Transcribe exactly the line that contains "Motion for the" and all lines following it to the end of the material below; omit everything else.

☆ ☆ ☆ ☆ ☆ ☆ ☆

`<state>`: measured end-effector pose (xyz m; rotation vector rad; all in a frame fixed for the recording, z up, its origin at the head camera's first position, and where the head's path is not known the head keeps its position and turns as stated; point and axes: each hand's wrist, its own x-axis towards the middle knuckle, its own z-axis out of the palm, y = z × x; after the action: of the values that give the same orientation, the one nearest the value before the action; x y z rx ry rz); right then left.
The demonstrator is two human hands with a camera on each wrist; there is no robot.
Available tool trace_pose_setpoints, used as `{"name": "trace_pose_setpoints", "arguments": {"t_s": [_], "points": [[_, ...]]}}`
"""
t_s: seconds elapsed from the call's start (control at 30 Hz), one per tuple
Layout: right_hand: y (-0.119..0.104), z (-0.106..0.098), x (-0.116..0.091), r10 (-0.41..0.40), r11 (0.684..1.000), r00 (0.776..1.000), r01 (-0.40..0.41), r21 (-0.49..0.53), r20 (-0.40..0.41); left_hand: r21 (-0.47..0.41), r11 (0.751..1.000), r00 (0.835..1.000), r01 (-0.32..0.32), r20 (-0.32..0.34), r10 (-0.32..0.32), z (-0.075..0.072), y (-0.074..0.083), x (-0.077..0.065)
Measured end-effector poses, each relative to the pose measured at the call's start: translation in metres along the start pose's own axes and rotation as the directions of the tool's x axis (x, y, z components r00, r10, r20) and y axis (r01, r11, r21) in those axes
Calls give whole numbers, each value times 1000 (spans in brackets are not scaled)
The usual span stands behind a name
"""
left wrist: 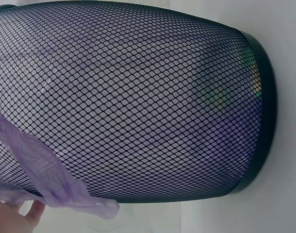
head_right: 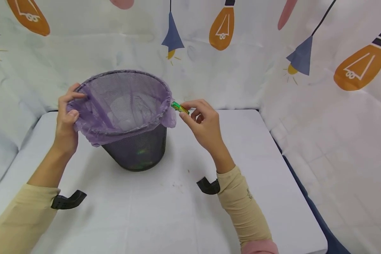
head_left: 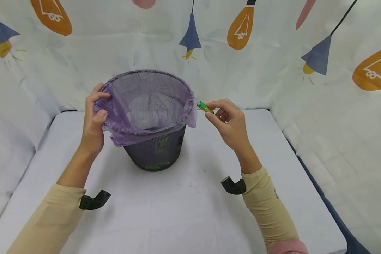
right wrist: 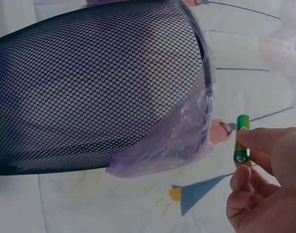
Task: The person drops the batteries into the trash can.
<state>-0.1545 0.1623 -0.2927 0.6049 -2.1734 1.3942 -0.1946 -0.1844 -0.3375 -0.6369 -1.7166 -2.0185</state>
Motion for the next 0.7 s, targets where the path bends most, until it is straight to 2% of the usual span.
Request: {"name": "trace_pose_setpoints", "arguments": {"t_s": [0.2, 0.37, 0.57, 0.7], "points": [[-8, 4, 8, -17, 1000, 999, 17, -15, 43, 28, 999, 999, 30, 28, -31, -1, 6, 0], [-9, 11, 14, -40, 999, 997, 42, -28, 58, 28, 999, 998, 41, 42, -42, -2, 3, 2], [-11, 21, 23, -73, 997, 994, 75, -26, 84, 55, 998, 998, 30, 62, -33, -3, 4, 2], [-13, 30, 28, -89, 996, 991, 90, -12, 101, 28, 999, 998, 24, 66, -25, -5, 6, 1]]}}
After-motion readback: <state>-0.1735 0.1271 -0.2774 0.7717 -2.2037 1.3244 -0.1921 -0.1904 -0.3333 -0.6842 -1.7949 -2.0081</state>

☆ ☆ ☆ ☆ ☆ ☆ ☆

• Task response:
Motion for the next 0.7 s, targets where the path bends most, until it is straight to 2% of the usual span.
Request: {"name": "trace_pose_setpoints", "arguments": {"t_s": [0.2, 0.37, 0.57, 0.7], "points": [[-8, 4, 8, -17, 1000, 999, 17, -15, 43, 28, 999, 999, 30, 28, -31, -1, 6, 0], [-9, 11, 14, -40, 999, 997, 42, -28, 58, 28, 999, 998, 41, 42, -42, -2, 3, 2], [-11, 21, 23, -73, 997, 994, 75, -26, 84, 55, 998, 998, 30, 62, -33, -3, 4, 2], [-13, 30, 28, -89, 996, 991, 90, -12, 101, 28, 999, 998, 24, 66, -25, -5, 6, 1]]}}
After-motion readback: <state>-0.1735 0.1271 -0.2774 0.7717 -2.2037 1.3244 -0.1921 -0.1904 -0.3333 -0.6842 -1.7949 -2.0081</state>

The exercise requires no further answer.